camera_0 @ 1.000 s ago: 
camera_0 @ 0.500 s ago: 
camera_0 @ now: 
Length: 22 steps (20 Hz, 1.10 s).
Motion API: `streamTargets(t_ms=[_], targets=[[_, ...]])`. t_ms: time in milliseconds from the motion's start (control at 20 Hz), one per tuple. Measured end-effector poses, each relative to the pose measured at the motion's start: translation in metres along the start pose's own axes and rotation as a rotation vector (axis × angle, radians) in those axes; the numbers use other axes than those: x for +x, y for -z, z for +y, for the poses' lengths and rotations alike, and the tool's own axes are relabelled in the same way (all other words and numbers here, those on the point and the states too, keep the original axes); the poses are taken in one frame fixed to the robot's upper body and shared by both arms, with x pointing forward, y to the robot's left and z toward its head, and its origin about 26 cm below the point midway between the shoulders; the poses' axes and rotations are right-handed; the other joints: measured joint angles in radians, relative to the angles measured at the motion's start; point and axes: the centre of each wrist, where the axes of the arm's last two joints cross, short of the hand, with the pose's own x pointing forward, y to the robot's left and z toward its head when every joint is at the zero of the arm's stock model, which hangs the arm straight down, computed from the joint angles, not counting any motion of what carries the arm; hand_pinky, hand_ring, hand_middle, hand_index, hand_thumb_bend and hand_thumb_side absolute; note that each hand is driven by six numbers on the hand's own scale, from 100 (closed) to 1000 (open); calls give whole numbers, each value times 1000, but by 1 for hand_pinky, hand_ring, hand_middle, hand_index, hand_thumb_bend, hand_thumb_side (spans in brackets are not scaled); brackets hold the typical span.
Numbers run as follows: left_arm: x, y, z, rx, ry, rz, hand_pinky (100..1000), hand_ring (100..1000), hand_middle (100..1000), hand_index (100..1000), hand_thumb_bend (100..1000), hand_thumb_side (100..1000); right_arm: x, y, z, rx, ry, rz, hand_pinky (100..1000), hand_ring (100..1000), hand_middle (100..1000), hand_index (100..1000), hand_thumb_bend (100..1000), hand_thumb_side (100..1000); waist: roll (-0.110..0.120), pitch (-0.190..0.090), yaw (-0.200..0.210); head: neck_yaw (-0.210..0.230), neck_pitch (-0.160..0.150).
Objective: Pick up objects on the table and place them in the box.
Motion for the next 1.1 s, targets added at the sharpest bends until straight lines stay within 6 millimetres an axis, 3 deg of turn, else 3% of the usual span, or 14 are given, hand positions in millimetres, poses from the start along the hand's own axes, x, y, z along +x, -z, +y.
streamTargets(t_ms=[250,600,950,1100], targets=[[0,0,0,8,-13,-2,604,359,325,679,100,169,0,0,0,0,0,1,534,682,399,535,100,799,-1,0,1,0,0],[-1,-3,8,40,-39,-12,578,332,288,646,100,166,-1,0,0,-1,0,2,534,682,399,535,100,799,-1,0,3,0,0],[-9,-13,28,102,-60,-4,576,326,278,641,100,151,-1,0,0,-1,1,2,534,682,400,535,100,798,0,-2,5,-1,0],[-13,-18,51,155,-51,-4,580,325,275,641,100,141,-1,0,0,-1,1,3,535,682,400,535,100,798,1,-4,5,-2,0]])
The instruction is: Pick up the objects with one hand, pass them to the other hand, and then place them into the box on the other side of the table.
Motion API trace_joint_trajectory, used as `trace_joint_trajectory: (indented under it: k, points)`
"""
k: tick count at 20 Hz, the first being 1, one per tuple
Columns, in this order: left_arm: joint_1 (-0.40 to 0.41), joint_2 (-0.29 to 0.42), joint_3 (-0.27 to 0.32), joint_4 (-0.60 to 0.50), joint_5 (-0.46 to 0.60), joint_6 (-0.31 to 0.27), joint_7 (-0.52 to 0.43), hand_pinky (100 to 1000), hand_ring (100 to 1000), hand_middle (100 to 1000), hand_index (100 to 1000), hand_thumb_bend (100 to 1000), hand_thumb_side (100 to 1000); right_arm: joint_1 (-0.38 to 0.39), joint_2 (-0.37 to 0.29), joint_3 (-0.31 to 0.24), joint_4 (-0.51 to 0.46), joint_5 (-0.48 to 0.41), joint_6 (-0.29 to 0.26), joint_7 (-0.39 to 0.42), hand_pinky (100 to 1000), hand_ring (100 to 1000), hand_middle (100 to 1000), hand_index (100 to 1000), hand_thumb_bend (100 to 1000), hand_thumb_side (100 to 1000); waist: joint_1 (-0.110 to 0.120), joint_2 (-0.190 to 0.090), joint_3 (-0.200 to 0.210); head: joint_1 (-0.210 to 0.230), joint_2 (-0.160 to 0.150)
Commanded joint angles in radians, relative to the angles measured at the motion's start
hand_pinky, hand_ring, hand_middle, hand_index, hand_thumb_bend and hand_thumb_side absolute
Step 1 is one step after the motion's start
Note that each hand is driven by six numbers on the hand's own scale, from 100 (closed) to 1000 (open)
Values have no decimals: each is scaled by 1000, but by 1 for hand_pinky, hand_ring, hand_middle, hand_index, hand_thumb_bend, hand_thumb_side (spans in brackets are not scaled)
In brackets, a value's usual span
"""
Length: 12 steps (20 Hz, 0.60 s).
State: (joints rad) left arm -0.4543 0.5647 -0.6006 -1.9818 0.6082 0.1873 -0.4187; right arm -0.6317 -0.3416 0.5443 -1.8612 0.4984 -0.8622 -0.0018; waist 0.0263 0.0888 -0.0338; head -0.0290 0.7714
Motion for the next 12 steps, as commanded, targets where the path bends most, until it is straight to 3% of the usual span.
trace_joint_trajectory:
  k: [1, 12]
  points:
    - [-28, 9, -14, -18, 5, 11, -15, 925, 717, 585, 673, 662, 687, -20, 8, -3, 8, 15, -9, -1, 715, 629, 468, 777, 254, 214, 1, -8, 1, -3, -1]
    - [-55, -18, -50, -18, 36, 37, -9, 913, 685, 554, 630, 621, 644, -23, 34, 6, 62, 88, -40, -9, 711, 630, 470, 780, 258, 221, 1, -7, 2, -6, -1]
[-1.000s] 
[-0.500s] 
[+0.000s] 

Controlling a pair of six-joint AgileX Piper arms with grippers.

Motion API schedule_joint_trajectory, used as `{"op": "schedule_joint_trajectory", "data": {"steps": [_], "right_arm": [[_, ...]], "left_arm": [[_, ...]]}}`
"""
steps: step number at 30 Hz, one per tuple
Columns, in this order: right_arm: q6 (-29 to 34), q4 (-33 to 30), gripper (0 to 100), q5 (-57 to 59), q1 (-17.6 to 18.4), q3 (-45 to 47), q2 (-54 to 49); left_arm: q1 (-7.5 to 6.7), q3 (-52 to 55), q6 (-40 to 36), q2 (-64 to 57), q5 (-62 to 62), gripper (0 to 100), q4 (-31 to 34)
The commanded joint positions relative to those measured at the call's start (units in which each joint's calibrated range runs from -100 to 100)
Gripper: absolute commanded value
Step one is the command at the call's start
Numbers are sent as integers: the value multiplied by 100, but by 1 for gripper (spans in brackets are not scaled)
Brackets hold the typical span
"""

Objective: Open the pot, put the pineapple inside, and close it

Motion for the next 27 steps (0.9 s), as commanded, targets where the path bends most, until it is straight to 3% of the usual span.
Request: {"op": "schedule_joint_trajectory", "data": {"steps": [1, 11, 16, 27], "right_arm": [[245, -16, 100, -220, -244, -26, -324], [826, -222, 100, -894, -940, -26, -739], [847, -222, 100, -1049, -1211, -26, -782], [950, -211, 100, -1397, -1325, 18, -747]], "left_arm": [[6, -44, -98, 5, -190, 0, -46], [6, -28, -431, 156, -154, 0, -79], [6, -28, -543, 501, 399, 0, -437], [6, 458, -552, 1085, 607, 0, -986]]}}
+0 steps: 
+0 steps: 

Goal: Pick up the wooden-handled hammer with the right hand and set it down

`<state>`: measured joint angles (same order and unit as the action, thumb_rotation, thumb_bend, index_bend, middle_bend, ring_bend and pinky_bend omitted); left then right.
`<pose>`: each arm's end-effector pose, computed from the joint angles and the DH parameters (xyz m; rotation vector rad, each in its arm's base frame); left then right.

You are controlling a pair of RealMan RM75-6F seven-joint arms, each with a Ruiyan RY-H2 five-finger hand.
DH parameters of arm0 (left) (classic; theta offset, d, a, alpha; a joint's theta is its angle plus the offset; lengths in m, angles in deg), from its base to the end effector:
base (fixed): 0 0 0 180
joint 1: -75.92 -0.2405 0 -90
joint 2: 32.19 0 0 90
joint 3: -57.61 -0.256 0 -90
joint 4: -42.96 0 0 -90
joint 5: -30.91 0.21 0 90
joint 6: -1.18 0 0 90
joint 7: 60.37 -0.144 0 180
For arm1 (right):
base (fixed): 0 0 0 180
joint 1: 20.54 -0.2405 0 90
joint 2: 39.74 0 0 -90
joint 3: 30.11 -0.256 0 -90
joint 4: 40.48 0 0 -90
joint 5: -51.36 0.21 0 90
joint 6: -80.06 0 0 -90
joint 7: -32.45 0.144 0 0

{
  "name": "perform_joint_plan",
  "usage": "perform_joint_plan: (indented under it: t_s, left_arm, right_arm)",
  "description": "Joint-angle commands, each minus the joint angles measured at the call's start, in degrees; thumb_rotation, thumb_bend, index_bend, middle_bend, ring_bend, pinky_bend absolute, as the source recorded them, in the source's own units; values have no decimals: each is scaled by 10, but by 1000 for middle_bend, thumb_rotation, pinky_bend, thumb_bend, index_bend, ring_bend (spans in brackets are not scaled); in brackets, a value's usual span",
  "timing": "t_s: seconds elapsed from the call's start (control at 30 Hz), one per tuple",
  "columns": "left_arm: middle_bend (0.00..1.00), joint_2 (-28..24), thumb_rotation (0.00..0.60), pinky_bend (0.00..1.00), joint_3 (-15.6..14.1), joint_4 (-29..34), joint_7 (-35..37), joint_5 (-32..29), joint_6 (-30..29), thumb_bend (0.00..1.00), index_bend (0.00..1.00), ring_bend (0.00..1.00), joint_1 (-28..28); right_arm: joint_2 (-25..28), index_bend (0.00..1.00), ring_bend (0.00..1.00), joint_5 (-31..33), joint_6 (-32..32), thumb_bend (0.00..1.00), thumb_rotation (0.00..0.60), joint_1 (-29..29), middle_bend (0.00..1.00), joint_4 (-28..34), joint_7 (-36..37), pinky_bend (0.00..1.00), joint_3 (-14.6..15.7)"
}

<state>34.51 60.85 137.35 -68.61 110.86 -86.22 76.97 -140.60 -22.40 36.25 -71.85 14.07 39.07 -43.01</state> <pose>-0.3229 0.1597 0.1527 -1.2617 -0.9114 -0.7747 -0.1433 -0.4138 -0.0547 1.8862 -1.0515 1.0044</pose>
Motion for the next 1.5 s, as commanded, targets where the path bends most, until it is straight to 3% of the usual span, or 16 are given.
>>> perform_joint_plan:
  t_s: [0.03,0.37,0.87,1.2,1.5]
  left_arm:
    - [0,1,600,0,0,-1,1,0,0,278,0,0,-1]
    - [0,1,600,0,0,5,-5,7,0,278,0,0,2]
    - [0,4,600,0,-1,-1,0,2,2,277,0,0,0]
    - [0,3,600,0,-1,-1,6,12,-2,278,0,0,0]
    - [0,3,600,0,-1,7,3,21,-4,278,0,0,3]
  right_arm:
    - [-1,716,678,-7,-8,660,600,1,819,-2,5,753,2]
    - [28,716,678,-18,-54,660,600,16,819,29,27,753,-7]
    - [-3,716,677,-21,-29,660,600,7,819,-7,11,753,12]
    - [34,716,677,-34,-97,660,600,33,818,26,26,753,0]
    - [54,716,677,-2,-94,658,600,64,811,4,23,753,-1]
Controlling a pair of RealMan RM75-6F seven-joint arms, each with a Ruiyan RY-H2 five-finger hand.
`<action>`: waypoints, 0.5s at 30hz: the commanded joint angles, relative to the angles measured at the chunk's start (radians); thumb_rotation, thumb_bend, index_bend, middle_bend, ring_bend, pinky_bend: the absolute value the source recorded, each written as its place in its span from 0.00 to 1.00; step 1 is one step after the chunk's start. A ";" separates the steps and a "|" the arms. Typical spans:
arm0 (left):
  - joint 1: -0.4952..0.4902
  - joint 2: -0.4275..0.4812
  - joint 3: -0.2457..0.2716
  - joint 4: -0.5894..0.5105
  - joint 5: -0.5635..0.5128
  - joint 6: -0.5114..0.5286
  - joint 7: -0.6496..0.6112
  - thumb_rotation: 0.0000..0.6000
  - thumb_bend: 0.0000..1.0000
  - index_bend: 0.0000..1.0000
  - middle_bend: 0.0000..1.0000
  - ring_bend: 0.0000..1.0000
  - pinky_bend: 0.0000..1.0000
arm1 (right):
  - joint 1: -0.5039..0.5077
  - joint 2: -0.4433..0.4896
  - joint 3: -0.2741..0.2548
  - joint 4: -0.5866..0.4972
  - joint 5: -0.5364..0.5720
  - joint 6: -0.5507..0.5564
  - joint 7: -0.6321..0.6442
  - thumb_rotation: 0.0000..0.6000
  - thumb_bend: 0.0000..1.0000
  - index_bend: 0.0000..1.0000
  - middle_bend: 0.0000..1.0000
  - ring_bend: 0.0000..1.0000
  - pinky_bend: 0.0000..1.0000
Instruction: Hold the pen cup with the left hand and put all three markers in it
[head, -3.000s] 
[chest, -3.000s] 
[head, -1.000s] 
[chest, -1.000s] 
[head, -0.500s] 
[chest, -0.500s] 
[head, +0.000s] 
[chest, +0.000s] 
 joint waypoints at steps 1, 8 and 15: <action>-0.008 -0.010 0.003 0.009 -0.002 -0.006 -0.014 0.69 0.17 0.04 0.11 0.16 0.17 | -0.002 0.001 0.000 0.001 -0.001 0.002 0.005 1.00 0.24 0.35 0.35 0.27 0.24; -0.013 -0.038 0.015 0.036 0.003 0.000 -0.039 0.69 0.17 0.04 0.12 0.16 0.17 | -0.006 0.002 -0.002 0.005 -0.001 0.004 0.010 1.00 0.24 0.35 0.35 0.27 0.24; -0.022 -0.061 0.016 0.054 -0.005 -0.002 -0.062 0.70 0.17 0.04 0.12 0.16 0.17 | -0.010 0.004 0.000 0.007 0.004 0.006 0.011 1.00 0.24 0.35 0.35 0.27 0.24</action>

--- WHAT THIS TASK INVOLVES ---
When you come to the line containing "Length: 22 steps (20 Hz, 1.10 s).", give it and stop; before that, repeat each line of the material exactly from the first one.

--- ANSWER BELOW ---
camera_0 @ 1.000 s ago: 
camera_0 @ 0.500 s ago: 
camera_0 @ now: 
Length: 22 steps (20 Hz, 1.10 s).

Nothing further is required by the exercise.